= Assignment =
What lines in the data hold the string "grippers"? Show them.

==================================================

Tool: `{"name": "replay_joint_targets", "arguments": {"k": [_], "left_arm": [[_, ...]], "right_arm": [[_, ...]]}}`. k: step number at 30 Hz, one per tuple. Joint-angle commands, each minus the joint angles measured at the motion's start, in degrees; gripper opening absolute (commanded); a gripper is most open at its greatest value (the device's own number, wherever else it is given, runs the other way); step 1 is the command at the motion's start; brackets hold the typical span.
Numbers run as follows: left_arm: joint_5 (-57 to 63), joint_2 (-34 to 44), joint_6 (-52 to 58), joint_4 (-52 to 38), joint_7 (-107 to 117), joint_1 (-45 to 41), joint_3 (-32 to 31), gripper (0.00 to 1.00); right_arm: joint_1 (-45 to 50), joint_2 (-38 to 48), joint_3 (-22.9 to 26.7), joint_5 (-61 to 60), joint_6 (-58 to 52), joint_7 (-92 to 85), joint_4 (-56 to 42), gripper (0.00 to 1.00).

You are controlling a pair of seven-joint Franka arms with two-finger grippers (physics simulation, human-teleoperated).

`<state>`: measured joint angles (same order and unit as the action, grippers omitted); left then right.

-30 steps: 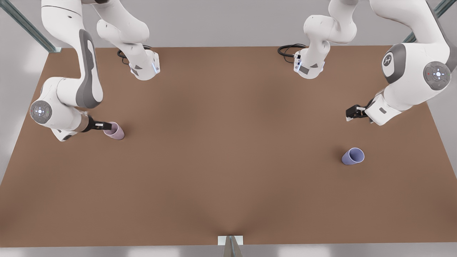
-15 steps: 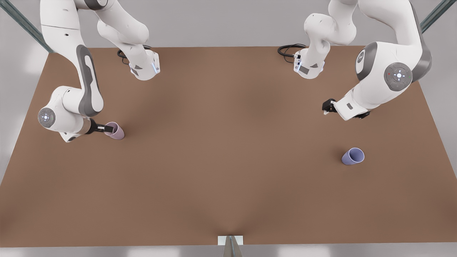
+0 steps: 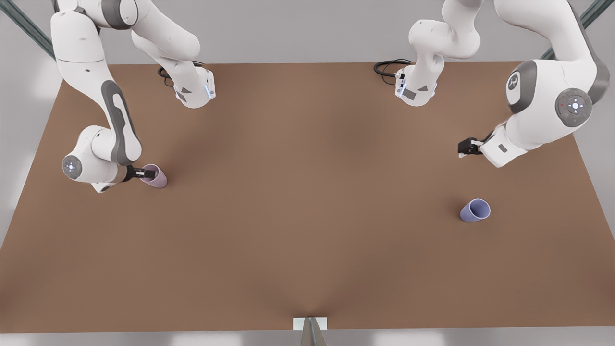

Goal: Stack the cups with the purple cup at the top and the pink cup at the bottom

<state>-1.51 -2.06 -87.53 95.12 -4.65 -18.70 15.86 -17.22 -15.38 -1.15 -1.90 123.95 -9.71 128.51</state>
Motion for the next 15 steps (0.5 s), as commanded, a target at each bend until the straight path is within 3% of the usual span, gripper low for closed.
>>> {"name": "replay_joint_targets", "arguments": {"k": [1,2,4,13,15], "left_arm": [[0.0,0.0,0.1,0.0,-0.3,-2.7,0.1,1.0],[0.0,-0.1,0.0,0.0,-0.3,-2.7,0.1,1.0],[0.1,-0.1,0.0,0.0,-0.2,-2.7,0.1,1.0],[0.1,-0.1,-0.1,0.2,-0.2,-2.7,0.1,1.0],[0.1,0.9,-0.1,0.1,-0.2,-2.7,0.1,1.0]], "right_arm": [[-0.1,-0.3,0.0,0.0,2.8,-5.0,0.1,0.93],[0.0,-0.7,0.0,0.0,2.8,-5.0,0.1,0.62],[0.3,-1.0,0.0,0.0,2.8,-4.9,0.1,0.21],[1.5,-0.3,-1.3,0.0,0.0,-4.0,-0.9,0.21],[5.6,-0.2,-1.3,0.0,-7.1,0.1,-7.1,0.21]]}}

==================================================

= Answer for this exercise =
You are controlling a pair of seven-joint Franka arms with two-finger grippers (physics simulation, human-teleoperated).
`<state>`: measured joint angles (same order and unit as the action, grippers omitted); left then right.

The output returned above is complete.